◆ **Exercise objective**
Please find every line below that includes "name" and report how many there are. Nothing else is needed.

◆ **Supplied records**
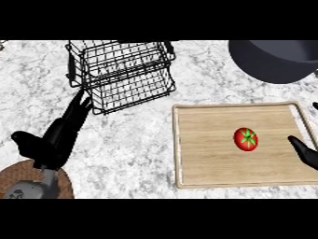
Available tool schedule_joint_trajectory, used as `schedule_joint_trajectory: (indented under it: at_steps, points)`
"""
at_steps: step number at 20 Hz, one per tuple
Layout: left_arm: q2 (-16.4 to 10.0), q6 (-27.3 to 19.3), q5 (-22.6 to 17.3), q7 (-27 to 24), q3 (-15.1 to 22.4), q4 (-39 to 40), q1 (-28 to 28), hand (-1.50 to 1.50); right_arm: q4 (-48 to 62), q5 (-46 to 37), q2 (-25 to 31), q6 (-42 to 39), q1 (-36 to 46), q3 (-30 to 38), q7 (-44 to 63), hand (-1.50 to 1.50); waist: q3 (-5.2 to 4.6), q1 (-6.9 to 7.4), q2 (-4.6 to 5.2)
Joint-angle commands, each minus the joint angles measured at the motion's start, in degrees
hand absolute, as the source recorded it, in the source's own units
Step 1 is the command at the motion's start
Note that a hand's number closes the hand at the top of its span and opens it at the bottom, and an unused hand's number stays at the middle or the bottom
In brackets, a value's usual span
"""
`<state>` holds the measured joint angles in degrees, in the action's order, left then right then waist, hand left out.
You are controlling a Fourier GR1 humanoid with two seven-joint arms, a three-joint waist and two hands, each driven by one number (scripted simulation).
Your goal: Pick the tomato from the tray and place it in the tiered basket
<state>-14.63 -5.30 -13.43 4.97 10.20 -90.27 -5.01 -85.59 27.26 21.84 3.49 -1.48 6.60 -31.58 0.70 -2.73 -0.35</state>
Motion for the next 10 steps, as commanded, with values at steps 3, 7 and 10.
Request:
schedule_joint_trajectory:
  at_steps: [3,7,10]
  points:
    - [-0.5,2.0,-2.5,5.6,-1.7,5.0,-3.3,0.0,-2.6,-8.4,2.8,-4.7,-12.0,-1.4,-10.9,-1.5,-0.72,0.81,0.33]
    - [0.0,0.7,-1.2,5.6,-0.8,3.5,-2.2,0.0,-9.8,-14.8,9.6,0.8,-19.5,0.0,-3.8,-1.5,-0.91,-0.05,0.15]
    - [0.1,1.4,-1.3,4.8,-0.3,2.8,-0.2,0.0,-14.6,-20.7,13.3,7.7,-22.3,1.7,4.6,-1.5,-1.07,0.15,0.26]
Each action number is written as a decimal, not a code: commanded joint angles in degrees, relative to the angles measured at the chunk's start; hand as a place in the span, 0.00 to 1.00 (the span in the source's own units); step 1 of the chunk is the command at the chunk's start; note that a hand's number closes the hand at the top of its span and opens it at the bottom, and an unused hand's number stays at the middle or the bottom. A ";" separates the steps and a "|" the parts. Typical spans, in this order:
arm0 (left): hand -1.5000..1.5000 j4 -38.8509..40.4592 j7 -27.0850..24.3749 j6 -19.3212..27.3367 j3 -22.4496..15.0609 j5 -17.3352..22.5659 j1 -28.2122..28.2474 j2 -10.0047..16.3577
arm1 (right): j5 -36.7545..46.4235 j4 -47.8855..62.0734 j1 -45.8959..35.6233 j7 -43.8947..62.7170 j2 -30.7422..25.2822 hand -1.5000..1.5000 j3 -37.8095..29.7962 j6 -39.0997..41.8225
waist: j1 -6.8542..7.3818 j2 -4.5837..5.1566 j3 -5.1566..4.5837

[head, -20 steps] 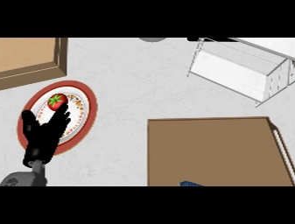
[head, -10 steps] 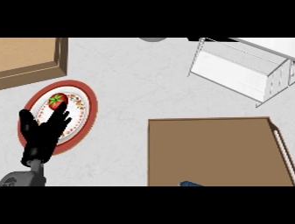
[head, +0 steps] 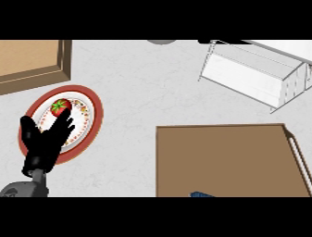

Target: Pick the eggplant from the tray and place it in the tiered shelf

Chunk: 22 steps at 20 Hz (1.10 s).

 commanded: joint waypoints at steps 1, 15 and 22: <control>0.50 -2.73 2.66 -1.08 0.86 1.21 0.56 1.22 | -1.26 2.25 0.25 -0.14 -0.47 1.00 -3.95 -5.36 | 0.37 0.15 -0.08; 0.50 -2.56 1.62 -1.60 0.93 0.47 2.04 0.52 | -13.33 -4.85 -1.08 -1.09 2.07 0.00 -17.20 -18.92 | -0.08 -0.11 -0.07; 0.50 0.05 3.40 -0.45 3.23 0.70 -0.86 0.96 | -12.43 -10.72 1.72 1.04 -3.68 0.00 -18.75 -23.24 | -1.34 -0.34 -0.11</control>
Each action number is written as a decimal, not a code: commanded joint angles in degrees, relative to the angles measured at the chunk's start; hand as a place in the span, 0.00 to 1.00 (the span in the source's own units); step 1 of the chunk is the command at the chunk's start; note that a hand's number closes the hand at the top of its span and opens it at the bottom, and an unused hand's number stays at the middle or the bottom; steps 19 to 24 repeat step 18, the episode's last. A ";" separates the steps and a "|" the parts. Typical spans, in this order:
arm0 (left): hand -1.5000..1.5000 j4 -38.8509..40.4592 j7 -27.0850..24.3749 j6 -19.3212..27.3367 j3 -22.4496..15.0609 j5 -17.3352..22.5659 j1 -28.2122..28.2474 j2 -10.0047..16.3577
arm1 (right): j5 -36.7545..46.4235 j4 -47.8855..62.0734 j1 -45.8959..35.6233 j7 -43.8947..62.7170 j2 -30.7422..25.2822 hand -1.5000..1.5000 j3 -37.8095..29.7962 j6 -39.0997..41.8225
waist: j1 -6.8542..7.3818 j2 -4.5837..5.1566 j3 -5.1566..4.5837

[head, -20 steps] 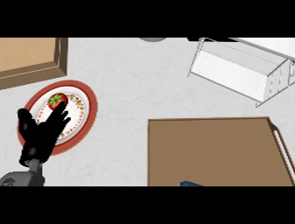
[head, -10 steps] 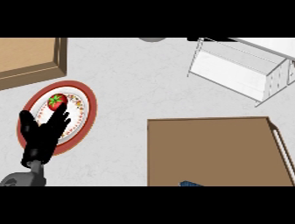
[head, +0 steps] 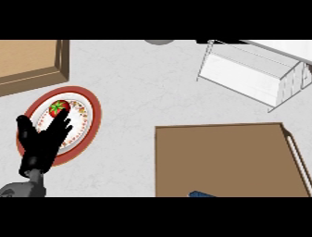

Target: Pick the eggplant from the tray and place it in the tiered shelf

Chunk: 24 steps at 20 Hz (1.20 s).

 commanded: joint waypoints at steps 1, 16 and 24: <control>0.50 -2.60 0.52 0.86 -1.52 -1.18 1.71 -1.05 | 0.93 -0.31 4.78 -1.96 -4.81 0.00 -2.31 -4.32 | -0.01 0.09 -0.04; 0.50 -2.07 -2.01 -2.42 0.79 -0.19 5.68 0.20 | -11.15 -30.59 25.66 12.26 -13.07 0.00 -12.39 6.33 | -1.11 -0.37 -0.07; 0.50 -2.28 1.95 -0.36 -0.08 -0.75 1.54 -1.27 | -11.70 -34.40 28.54 13.43 -13.21 0.00 -13.13 5.88 | -0.89 -0.19 -0.08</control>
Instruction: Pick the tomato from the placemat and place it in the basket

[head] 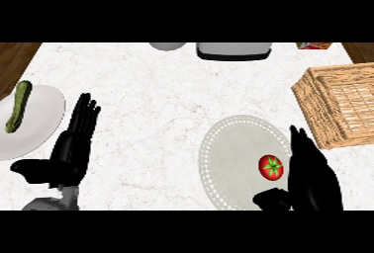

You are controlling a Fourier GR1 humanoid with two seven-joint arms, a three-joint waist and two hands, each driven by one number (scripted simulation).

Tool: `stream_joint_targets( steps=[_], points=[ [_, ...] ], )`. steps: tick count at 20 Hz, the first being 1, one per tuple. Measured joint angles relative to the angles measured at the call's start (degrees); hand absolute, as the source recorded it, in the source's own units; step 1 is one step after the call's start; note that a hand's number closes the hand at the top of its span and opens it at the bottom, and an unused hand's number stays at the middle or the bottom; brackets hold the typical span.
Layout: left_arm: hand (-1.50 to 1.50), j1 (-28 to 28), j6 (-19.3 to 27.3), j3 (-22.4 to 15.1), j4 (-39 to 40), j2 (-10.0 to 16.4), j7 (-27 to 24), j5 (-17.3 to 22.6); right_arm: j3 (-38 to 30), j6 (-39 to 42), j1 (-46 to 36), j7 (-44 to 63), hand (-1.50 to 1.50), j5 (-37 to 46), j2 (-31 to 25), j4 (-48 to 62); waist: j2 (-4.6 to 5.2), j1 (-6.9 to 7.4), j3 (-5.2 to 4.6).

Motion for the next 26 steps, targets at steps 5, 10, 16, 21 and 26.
stream_joint_targets(
  steps=[5,10,16,21,26],
  points=[
    [0.00,0.60,-1.43,1.14,-0.58,-0.68,0.70,-0.54,-0.90,-1.86,-0.86,-0.48,-1.50,1.00,0.05,2.77,-0.01,0.03,0.00],
    [0.00,0.26,-1.71,1.91,-1.05,-1.76,1.64,-2.11,0.57,-4.34,1.32,-0.58,-1.50,1.55,0.08,4.34,-0.02,-0.03,0.00],
    [0.00,2.46,-3.14,2.68,-2.47,-2.61,1.58,-3.46,-1.99,-6.69,-0.70,-1.53,-1.50,0.42,0.12,9.55,0.00,0.08,0.02],
    [0.00,1.24,-4.37,3.92,-0.75,-4.07,1.64,-4.57,-3.66,-7.43,0.62,-2.89,-1.50,-0.40,0.03,11.43,-0.01,-0.05,0.00],
    [0.00,2.33,-5.29,4.64,-1.69,-5.44,1.82,-6.15,-3.82,-8.08,-0.73,-2.63,-1.50,-1.57,0.13,13.07,-0.02,0.01,0.00]
  ],
)
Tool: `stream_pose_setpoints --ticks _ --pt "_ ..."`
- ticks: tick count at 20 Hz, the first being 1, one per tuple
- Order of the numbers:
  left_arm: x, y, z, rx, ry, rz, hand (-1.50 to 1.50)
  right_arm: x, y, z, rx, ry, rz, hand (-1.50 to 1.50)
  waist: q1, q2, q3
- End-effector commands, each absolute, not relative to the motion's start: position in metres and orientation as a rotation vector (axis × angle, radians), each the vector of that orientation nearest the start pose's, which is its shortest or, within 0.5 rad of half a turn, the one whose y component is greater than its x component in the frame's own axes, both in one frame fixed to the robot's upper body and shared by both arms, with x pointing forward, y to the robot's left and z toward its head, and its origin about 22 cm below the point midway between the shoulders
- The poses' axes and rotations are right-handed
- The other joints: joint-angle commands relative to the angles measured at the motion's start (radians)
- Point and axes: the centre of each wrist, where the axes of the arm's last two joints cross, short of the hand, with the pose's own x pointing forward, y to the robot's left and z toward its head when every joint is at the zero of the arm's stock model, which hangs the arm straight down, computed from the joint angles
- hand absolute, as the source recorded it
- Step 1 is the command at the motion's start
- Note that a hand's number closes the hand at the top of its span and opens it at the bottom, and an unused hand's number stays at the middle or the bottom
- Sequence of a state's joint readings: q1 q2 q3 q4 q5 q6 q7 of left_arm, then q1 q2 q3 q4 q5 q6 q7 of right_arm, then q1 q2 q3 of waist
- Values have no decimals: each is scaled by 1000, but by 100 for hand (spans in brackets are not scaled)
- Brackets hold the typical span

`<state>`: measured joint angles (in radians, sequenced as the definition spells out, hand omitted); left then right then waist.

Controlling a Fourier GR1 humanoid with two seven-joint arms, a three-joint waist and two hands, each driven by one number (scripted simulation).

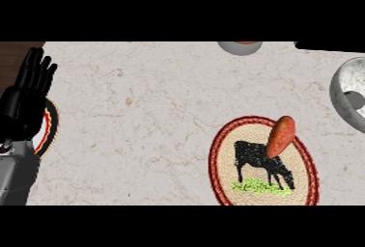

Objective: Pick the cupcake from the placemat and place it in the bowl

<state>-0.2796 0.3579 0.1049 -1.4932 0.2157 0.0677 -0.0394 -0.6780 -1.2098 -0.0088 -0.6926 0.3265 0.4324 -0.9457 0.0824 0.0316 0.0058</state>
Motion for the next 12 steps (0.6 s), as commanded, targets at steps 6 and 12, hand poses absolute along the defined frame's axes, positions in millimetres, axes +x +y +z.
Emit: stream_pose_setpoints --ticks 6,12 --pt "307 311 89 166 -1823 -25 0 313 -522 241 -224 -1719 1407 150 0 -3 -1" --pt "312 313 88 172 -1815 -27 0 340 -499 214 -295 -1688 1469 150 -8 -7 -3"
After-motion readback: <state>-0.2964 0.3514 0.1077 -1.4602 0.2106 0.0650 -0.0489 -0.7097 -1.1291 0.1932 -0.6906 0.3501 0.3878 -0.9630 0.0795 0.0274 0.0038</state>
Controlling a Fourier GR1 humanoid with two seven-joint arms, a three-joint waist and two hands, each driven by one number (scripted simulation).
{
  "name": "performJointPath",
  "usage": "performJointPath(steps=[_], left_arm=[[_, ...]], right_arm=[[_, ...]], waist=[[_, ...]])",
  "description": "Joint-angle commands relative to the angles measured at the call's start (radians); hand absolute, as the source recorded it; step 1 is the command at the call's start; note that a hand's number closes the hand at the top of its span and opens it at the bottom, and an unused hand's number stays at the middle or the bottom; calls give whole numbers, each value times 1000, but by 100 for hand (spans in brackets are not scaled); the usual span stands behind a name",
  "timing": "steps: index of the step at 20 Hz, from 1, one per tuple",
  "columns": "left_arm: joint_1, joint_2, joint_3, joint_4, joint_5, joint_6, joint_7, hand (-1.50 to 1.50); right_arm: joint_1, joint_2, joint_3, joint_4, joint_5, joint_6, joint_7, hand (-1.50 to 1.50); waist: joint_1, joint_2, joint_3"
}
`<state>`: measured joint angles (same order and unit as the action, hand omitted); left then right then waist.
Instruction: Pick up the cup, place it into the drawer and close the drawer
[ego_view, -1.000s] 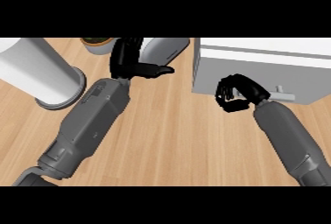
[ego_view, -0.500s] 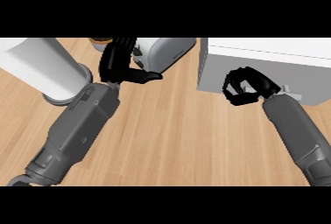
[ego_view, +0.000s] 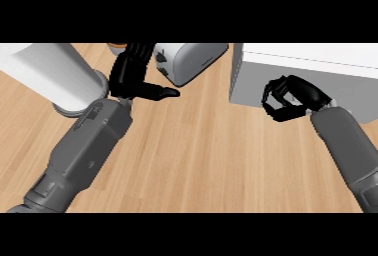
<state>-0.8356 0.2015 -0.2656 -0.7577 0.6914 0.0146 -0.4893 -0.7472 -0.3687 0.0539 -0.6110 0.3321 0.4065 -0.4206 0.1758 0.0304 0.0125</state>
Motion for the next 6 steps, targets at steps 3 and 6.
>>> performJointPath(steps=[3, 6], left_arm=[[19, 19, -1, -20, 9, -28, 19, -150], [24, 24, 4, -25, 12, -37, 13, -150]], right_arm=[[-163, -124, -97, 25, -5, -99, 80, 150], [-152, -126, -104, 5, -22, -83, 80, 150]], waist=[[49, 15, -9], [53, 20, -9]])
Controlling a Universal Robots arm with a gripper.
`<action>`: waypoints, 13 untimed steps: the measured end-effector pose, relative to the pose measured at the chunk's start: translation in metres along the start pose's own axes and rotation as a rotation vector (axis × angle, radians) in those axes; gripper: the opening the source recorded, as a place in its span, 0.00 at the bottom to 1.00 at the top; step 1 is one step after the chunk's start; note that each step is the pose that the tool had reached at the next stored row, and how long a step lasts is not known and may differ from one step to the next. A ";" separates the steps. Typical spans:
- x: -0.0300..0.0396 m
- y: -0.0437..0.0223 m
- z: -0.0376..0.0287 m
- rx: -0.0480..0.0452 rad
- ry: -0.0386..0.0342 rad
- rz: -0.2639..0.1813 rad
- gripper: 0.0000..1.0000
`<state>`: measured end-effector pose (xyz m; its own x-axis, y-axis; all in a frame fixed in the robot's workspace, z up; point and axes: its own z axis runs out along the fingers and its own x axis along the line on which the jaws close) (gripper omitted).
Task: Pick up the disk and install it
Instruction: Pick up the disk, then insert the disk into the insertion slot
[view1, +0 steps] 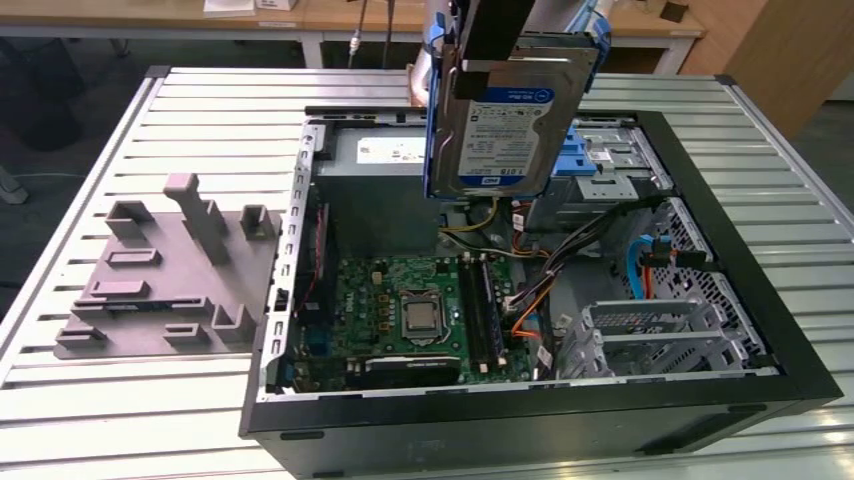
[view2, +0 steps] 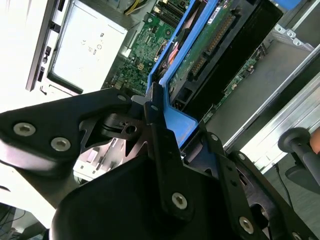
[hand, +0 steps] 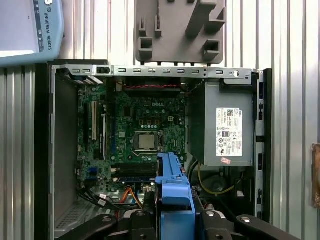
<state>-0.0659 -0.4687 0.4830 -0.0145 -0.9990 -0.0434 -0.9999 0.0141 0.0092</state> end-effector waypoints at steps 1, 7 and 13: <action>0.0000 0.0000 0.0000 0.0000 0.0000 0.000 0.36; 0.0000 -0.0001 0.0000 0.0000 0.0000 0.000 0.36; 0.0002 -0.0002 -0.0001 -0.0001 0.0003 0.000 0.36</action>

◆ **Finished task**
2